"¿En el cole?", le contesté mientras ojeaba una página del periódico.
"No, en el cole hoy. En clase no ha pasado nada. Solo que en el recreo jugamos al pilla-pilla y me la quedé mucho rato. Sergio corría mucho y no le pillé ni una vez", comentó en voz baja mientras seguía dibujando, cambiando de un color a otro. Miré su obra de arte: creo que estaba intentando dibujar un sol pero plasmar algo en un papel no es un don de esta familia, aunque a él se le daba mejor que a mí, desde luego.
Al cabo de unos minutos, empezó a contarme una historia: "En el parque antes, abuelo, en el tobogán. Vino el niño del chándal del fútbol. Nos habíamos enfadado porque un día me empujó y me caí. ¿Ves esta costra?" - dijo mientras se señalaba un codo raspado - "Fue su culpa.
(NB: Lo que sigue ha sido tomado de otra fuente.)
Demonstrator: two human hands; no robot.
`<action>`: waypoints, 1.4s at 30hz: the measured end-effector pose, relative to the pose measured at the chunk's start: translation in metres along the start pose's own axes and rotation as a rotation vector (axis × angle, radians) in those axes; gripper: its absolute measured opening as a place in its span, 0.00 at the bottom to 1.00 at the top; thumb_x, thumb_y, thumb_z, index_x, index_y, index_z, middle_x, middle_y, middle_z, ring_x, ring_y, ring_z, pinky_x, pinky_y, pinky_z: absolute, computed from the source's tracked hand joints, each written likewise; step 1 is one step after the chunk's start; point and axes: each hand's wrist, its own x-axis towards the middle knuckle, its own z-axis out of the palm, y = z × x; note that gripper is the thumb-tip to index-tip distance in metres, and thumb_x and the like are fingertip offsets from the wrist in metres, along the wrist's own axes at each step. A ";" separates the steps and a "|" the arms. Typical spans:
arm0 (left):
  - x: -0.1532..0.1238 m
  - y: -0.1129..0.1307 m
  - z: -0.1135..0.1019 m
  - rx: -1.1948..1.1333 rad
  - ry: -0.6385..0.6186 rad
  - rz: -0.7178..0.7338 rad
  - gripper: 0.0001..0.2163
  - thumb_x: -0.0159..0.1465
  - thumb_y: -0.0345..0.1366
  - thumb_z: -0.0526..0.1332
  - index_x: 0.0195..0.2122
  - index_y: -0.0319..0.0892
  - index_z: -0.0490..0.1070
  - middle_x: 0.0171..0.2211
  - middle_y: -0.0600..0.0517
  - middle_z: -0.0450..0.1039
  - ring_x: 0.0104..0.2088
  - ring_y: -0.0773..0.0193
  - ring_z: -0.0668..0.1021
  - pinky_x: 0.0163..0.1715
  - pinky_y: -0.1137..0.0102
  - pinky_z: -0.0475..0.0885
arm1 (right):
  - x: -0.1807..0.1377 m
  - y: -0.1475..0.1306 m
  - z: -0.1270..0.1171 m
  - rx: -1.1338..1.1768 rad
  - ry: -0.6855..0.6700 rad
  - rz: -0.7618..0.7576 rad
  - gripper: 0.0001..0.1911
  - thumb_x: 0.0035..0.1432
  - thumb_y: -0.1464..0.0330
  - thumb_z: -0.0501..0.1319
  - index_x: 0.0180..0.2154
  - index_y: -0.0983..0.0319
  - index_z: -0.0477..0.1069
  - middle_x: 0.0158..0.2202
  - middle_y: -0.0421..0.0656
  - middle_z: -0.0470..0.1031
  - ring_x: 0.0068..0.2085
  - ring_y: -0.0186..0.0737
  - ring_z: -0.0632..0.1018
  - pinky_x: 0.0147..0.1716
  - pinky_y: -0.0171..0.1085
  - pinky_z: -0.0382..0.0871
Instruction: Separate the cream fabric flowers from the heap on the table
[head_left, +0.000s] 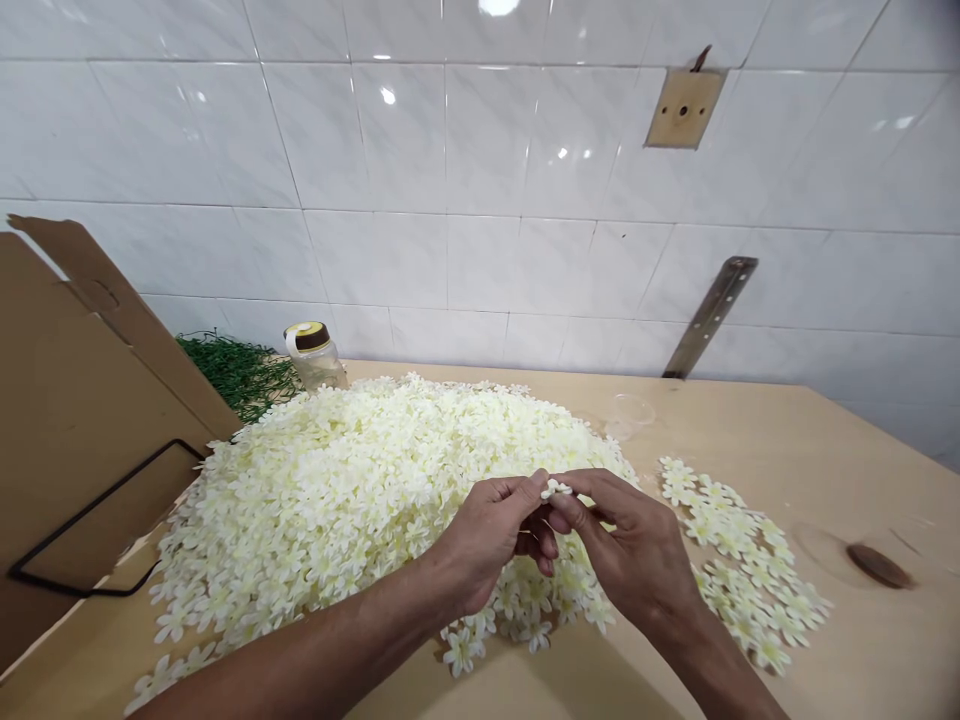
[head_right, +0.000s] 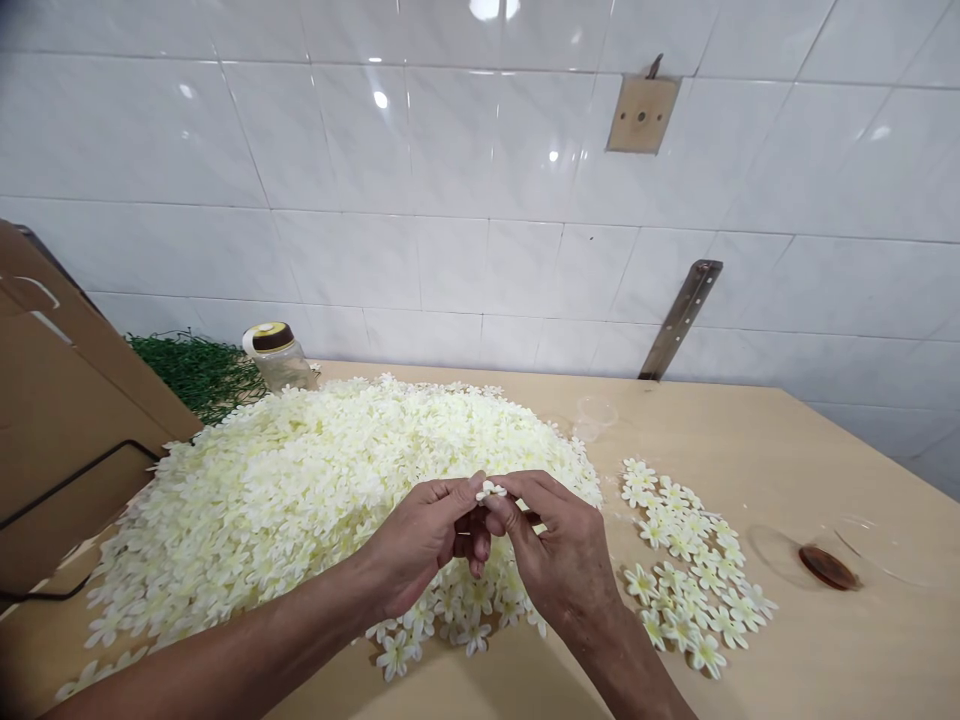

Pero hoy ha venido a jugar conmigo. Y me ha dado un poco de su chocolatina. Así que creo que ya somos amigos de nuevo".
Y nada más. Así acabó la conversación ese día. Y así se zanjó el tema.
Unos días más tarde me fijé con quién jugaba en el parque: su nuevo más mejor amigo era el niño del chándal. Corrían por todos lados, jugaban al escondite y se tiraban globos de agua.
Con él aprendo las cosas importantes que nos rodean. Olvidar lo que no sirve para nada, el pasado que ya no podemos cambiar. Sonreír y disfrutar de cada momento con la eternidad que dura. Correr en el parque. Recibir el aire en la cara mientras deslizas tobogán abajo. Y a dibujar soles: siempre con ojos y una enorme sonrisa.